About the New York City AIDS Memorial
Founded as a grass-roots advocacy effort in 2011, the New York City AIDS Memorial honors the more than 100,000 New Yorkers who have died of AIDS and acknowledges the contributions of caregivers and activists who mobilized to provide care for the ill, fight discrimination, lobby for medical research, and alter the drug approval process. The Memorial aims to inspire visitors to remember and reflect as well as empower current and future activists, health professionals, and people living with HIV in the continuing mission to eradicate the disease through the maintenance of a permanent, architecturally significant Memorial as well as through educational and cultural programming.
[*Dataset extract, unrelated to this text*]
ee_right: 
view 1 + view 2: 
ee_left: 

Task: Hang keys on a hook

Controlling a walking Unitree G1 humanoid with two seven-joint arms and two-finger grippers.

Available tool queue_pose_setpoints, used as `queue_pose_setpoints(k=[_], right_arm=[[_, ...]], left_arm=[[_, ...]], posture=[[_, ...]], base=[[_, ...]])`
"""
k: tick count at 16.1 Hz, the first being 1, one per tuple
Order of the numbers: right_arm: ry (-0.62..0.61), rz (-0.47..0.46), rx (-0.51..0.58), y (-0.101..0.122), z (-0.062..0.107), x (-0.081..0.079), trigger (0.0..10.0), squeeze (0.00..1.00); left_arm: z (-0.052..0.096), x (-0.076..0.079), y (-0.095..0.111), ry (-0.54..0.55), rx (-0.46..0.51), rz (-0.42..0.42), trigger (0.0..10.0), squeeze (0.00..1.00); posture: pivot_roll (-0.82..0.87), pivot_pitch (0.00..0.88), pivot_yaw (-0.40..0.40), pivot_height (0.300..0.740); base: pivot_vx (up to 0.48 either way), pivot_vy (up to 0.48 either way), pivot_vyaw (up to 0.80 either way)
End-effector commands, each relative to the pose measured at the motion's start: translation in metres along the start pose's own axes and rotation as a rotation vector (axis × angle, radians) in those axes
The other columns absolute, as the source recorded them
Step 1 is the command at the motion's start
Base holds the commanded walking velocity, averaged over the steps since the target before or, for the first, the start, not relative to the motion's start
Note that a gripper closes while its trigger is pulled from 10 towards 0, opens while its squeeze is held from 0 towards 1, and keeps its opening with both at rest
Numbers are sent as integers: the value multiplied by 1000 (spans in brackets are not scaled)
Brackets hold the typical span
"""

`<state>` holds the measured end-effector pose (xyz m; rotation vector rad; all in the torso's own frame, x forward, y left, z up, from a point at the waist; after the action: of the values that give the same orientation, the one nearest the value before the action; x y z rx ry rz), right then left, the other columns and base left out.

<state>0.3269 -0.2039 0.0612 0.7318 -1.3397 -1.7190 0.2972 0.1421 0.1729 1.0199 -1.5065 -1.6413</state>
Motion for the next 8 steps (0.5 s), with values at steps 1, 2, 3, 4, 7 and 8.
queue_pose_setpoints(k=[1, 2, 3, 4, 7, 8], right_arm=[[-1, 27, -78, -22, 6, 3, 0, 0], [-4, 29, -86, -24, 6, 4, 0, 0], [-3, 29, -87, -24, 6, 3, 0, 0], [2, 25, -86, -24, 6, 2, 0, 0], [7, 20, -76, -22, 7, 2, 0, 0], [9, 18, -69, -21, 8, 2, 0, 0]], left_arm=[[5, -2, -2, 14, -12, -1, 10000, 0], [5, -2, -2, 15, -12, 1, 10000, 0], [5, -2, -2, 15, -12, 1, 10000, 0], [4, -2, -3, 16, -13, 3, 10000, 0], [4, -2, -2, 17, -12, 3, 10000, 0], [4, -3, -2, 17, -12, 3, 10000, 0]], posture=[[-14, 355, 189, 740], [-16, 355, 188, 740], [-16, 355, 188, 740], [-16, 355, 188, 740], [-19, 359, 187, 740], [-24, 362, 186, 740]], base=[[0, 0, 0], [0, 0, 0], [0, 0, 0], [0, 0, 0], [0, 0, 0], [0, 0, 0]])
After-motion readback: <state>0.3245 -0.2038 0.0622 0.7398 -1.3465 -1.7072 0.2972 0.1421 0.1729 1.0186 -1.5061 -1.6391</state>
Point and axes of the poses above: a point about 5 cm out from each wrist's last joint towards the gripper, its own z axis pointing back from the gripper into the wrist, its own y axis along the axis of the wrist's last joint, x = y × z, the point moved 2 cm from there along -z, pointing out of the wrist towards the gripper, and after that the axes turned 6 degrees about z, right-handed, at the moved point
About the National AIDS Memorial and AIDS Memorial Quilt
The National AIDS Memorial is the caretaker of the National AIDS Memorial Grove and the AIDS Memorial Quilt. The ten-acre Grove is the USA’s federally designated memorial to AIDS, located in San Francisco’s Golden Gate Park. The Quilt, founded in 1987 by a group of activists in San Francisco to memorialize friends and loved ones who had died of AIDS, sparked a national movement for action and remembrance. Today the Quilt has grown to include over 50,000 hand-stitched, three-by-six-feet panels—each the size of a grave—with 110,000 names sewn to its fabric. The 1.2 million-square-foot Quilt is considered the largest ongoing community arts project in the world. Hundreds of new panels are added to the Quilt each year, serving as a reminder that the epidemic is not over. The entire Quilt can be viewed and searched online.
About Maharam
Founded in 1902 in New York, Maharam is a leading creator of textiles for commercial and residential interiors. Recognized for its rigorous and holistic commitment to design, Maharam embraces a range of disciplines from product, graphic, and digital design to art and architecture. Maharam textiles are included in the permanent collections of the Art Institute of Chicago, the Museum of Modern Art, and the Stedelijk Museum, among others. Maharam is the recipient of the Cooper Hewitt, Smithsonian Design Museum Design Patron Award for its longstanding support of art and design.